Did you know that sometimes you make decisions unconsciously, without any kind of conscious cognitive effort whatsoever? In matters of great urgency, your emotions kick in to warn you of possible dangers and to avert disaster. It is a way of making decisions very quickly, when you don’t have time to go through the decision making process. A gut feeling, perhaps.

It is useful in an evolutionary sense to avoid foods that might be poisonous and need a quick sensory decision to be made before they are consumed.

Thoughts – – – > feelings – – – – > behaviour

I had always been taught that your thoughts lead to emotions, and while that may be true as well, I always disagreed, and thought that you could have a whole heap of ‘feelings’ without your mind being involved in it whatsoever, or only as far as being an observer of your emotions. This does seem to be the case, as found in more recent psychological research. [1] Furthermore, your behaviour is often not the result of your attitude or thoughts at all, but just based on past history.

What does this have to do with food and eating? Well, it means that often you will make decisions about food that are unconscious, and not based on a rational decision making process at all. If someone were to ask you, why you chose a particular food, you might come up with some kind of rationalisation, but it would just be a story, and it is just as likely that you based your decision on factors such as habit or past behaviour, than some complex decision making process involving values.

table laid with wine and oysters

Food choices – from conception

According to the research a LOT of our preferences for food come from the stage in our life when we were in the womb, or drinking breast milk. If your mother ate a lot of different things when she was pregnant with you, you probably have a wider variety of tastes than someone who was nutritionally restricted during pregnancy.

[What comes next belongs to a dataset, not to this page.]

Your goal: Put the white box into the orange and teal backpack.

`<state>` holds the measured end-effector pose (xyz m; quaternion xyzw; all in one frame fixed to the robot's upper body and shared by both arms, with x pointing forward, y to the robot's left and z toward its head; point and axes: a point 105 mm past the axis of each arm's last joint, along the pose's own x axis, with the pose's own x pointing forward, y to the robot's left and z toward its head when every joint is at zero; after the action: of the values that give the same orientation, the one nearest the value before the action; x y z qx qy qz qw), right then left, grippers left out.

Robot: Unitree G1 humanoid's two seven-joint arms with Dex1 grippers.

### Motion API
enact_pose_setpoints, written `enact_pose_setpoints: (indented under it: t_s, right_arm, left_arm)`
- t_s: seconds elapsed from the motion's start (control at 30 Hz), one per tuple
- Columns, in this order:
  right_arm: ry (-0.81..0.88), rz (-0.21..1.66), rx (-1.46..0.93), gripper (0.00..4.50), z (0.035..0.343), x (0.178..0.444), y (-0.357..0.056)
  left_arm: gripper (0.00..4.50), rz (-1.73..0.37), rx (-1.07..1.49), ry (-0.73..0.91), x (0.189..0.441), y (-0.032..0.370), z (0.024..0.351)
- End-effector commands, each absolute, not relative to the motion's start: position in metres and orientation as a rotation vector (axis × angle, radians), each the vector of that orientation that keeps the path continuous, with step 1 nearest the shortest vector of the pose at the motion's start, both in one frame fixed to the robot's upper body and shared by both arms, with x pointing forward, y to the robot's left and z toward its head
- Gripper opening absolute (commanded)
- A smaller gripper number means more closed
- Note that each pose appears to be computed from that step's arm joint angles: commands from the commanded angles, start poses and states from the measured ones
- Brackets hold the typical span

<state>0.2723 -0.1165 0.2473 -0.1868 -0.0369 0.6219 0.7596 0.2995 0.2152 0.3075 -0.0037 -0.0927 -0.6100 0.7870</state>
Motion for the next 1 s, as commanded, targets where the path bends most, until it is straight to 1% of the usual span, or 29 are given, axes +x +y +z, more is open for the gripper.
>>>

Furthermore your specific tastes now and when you were a child were influenced by what your mother ate when you were a growing baby. Apparently babies in the womb taste the flavours of the amniotic fluid and after they are born have a preference for the flavours and smells of their own amniotic fluid than some other child not related to them. [2]

Choose your attitude, but not necessarily your behaviours

I think it is interesting that behaviour is more about what you have done in the past, than your thoughts or attitudes of what you are likely, or what you want to do in the future, and this is key. You are more likely to eat what you have already tried and tested than try something else. Although, I am sure you agree that for people who are not averse to trying new things, new habits can get formed from trying new things.

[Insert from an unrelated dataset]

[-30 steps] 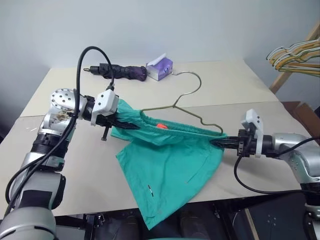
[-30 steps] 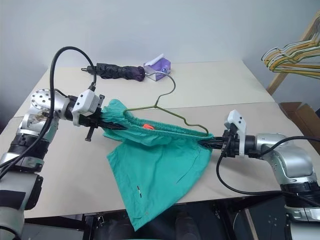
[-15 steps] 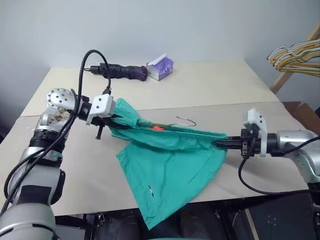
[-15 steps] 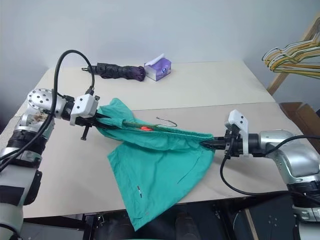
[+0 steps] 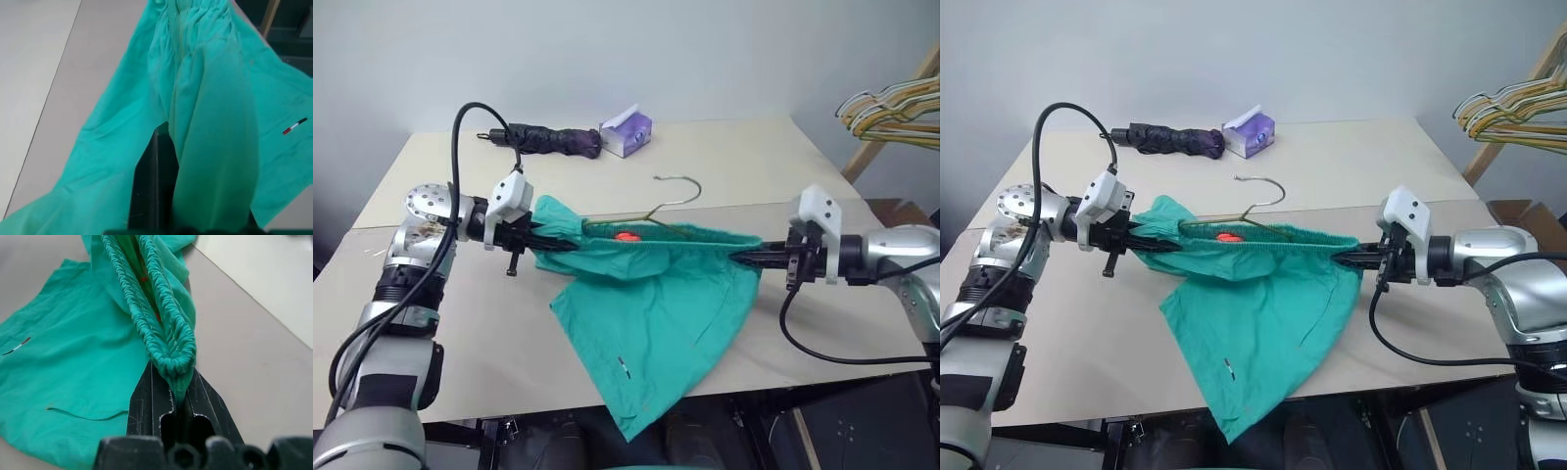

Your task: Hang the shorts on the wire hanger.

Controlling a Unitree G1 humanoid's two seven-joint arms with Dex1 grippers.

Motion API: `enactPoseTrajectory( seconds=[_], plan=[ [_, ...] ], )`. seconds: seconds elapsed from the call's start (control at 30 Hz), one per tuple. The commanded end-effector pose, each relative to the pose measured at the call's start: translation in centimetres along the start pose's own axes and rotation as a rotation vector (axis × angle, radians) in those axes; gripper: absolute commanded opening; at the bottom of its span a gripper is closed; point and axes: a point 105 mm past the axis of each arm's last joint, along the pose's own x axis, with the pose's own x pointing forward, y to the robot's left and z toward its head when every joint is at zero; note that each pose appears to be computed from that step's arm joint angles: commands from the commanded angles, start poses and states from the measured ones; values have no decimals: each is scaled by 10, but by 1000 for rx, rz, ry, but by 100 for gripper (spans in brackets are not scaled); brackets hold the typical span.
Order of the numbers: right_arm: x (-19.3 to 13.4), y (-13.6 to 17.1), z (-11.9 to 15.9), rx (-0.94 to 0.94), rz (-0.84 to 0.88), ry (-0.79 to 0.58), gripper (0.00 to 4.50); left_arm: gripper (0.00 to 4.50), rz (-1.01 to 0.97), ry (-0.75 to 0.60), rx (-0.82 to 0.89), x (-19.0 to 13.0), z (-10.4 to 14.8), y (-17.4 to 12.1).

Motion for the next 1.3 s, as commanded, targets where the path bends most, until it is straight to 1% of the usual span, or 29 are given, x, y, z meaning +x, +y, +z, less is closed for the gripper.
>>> enactPoseTrajectory(
  seconds=[0.03, 0.23, 0.33, 0.37, 0.47, 0.53, 0.67, 0.8, 0.87, 1.03, 1.07, 1.1, 1.17, 1.2, 1.27, 1.3],
  plan=[
    [-9, -10, 14, -40, -53, -3, 109, 0, 25, -35, 27, -7, 12, 1],
    [-18, -14, 33, -56, -74, -49, 319, 0, 22, -43, 22, -4, 13, 1],
    [-27, -11, 43, -62, -53, -79, 419, 0, 36, -68, 15, -1, 17, 4],
    [-28, -11, 45, -60, -47, -87, 446, 0, 39, -75, 12, -1, 18, 5],
    [-41, -3, 65, -70, 16, -113, 446, 0, 39, -114, -3, 1, 26, 9],
    [-46, 1, 73, -66, 48, -83, 446, 0, 30, -142, -18, 3, 33, 11],
    [-44, -3, 69, -90, 54, 61, 446, 0, 2, -166, 4, 8, 42, 11],
    [-28, -16, 62, -110, 27, 172, 446, 0, -19, -178, 24, 14, 47, 9],
    [-20, -21, 60, -134, 21, 195, 446, 0, -24, -183, 33, 17, 49, 9],
    [-7, -18, 65, -135, 73, 195, 446, 0, -27, -191, 41, 20, 51, 9],
    [-5, -18, 65, -138, 74, 197, 408, 0, -26, -192, 41, 20, 51, 9],
    [-3, -17, 65, -144, 83, 198, 386, 0, -25, -192, 42, 20, 51, 9],
    [1, -14, 65, -148, 105, 198, 321, 0, -24, -193, 42, 20, 50, 8],
    [2, -13, 65, -153, 113, 201, 283, 0, -23, -194, 41, 21, 50, 8],
    [6, -12, 63, -151, 119, 206, 221, 0, -20, -197, 41, 21, 51, 9],
    [7, -11, 61, -151, 123, 209, 181, 0, -19, -199, 41, 21, 51, 9]
  ],
)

Potato and pea curry left overs

It is interesting looking at people’s value systems for food

You may also make decisions about food based on your value system – how nutritious is it? How does the price compare to other foods? Is it the ‘proper’ or ‘right’ food for the occasion? Quality considerations may affect your choices, but more likely you choose purely based on the taste or sensory experience of the food, which is actually the most likely determinant in making food choices. [3]

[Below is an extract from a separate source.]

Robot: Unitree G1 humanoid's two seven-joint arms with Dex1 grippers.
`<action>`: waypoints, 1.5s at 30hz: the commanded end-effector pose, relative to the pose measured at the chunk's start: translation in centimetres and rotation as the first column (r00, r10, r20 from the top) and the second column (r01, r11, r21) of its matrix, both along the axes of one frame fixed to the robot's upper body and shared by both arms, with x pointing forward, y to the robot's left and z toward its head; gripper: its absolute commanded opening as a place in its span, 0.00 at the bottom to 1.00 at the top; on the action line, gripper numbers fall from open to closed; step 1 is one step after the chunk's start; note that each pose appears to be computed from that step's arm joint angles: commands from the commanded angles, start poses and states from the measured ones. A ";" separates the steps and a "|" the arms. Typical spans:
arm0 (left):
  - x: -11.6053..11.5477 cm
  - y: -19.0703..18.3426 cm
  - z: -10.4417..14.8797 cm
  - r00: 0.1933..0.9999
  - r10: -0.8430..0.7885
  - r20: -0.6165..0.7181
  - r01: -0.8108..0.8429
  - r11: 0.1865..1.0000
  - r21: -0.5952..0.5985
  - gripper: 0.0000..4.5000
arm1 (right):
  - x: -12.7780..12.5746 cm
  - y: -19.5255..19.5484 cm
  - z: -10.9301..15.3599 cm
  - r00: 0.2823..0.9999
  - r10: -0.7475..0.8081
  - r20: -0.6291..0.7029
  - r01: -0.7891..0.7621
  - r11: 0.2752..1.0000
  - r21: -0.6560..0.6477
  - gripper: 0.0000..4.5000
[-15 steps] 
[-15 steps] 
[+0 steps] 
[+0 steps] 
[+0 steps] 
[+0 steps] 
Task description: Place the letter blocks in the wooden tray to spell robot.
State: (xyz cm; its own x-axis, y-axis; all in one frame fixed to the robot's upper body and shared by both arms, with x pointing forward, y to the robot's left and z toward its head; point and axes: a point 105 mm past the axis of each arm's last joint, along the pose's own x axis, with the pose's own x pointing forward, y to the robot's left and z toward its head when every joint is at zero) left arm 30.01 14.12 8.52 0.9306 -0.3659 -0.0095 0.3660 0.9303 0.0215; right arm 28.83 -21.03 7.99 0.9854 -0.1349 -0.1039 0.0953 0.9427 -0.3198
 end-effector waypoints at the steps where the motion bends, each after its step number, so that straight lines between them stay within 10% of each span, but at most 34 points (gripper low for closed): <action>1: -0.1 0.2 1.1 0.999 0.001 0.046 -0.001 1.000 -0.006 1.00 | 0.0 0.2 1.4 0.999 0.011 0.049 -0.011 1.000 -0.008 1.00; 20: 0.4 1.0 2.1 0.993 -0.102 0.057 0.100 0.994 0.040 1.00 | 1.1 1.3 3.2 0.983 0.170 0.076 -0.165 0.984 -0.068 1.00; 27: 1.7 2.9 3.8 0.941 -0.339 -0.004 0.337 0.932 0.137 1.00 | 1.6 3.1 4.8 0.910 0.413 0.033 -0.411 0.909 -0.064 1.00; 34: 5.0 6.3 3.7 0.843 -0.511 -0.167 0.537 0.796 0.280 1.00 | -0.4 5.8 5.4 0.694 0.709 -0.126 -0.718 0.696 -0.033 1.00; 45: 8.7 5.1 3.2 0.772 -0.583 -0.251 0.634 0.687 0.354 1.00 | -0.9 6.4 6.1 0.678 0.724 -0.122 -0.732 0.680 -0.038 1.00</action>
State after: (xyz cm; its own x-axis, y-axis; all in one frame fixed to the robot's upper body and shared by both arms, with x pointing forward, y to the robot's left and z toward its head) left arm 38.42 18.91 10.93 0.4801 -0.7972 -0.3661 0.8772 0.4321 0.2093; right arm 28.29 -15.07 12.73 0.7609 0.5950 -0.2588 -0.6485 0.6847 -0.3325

Another important factor is what stage of life you are at, and what you have traditionally eaten all your life, or more cultural perspectives.

Food cravings

It is an interesting question. . . cravings for food are likely to use the same parts of the brains as those areas which make us crave for more nebulous substances such as drugs and alcohol [1]. . . So, I suppose you use the same part of your brain to say ‘no’ to chocolate or chips as you do to cigarettes. It sets up a very strong schema in your mind, I feel, if you are used to denying yourself certain things that you know are no good for you. You can build on it, from the thing you find easiest to resist to that which you find hardest to resist.

What are you having for dinner?

In terms of ‘what are you having for dinner?’ though, I do find the whole thing fascinating. Does anyone else just get a ‘vision’ of a meal in their head when it comes time to make these kinds of decisions? I guess this is random, and it doesn’t happen all the time, but does that happen to you? And do you know that feeling – ‘I feel like fish’? I wonder if that has any basis whatsoever in what your body actually needs.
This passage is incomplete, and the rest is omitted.